[Collected data entries]
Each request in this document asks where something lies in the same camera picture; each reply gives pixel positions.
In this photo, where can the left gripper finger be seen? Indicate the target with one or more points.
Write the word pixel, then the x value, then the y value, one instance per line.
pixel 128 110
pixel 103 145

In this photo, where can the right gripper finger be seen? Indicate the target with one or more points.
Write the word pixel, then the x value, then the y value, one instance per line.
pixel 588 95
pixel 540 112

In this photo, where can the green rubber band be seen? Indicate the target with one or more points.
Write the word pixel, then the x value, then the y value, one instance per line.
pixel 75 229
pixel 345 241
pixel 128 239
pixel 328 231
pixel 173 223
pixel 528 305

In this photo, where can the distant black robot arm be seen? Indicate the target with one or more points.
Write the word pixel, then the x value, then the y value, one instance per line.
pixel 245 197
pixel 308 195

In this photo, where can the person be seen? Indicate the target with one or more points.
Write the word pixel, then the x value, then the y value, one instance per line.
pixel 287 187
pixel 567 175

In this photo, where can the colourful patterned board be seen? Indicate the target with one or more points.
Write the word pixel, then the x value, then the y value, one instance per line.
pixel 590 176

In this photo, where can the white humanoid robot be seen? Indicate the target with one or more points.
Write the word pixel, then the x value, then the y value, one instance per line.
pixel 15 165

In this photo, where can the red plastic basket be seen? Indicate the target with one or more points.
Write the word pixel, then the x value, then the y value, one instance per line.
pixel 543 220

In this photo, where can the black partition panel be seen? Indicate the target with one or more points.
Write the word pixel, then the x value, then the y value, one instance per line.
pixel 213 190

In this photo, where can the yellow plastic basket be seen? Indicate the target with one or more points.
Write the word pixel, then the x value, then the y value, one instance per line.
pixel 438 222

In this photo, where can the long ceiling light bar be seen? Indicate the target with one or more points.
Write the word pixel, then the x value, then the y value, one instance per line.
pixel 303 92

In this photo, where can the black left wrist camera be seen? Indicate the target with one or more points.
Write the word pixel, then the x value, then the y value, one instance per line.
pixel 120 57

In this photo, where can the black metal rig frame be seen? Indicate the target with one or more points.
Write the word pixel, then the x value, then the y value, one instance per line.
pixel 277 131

→ How to complete this task:
Above are the records; set each one down word for word.

→ Exercise answer:
Each request in this document asks where something lies in the same camera picture; each reply gives pixel positions.
In this photo, where can the left gripper finger be seen? Indicate the target with one or more points.
Write the word pixel, then the x value, then the y value, one instance per line.
pixel 128 110
pixel 103 145

In this photo, where can the right gripper finger be seen? Indicate the target with one or more points.
Write the word pixel, then the x value, then the y value, one instance per line.
pixel 588 95
pixel 540 112

In this photo, where can the green rubber band be seen? Indicate the target with one or more points.
Write the word pixel, then the x value, then the y value, one instance per line.
pixel 75 229
pixel 345 241
pixel 128 239
pixel 328 231
pixel 173 223
pixel 528 305

In this photo, where can the distant black robot arm be seen? Indicate the target with one or more points.
Write the word pixel, then the x value, then the y value, one instance per line.
pixel 245 197
pixel 308 195

In this photo, where can the person be seen? Indicate the target with one or more points.
Write the word pixel, then the x value, then the y value, one instance per line.
pixel 287 187
pixel 567 175

In this photo, where can the colourful patterned board be seen? Indicate the target with one or more points.
Write the word pixel, then the x value, then the y value, one instance per line.
pixel 590 176

In this photo, where can the white humanoid robot be seen? Indicate the target with one or more points.
Write the word pixel, then the x value, then the y value, one instance per line.
pixel 15 165

In this photo, where can the red plastic basket be seen? Indicate the target with one or more points.
Write the word pixel, then the x value, then the y value, one instance per line.
pixel 543 220

In this photo, where can the black partition panel be seen? Indicate the target with one or more points.
Write the word pixel, then the x value, then the y value, one instance per line.
pixel 213 190

In this photo, where can the yellow plastic basket be seen? Indicate the target with one or more points.
Write the word pixel, then the x value, then the y value, one instance per line.
pixel 438 222

In this photo, where can the long ceiling light bar be seen? Indicate the target with one or more points.
Write the word pixel, then the x value, then the y value, one instance per line.
pixel 303 92

In this photo, where can the black left wrist camera be seen? Indicate the target with one or more points.
Write the word pixel, then the x value, then the y value, one instance per line.
pixel 120 57

In this photo, where can the black metal rig frame be seen? Indicate the target with one or more points.
Write the word pixel, then the x value, then the y value, one instance per line.
pixel 277 131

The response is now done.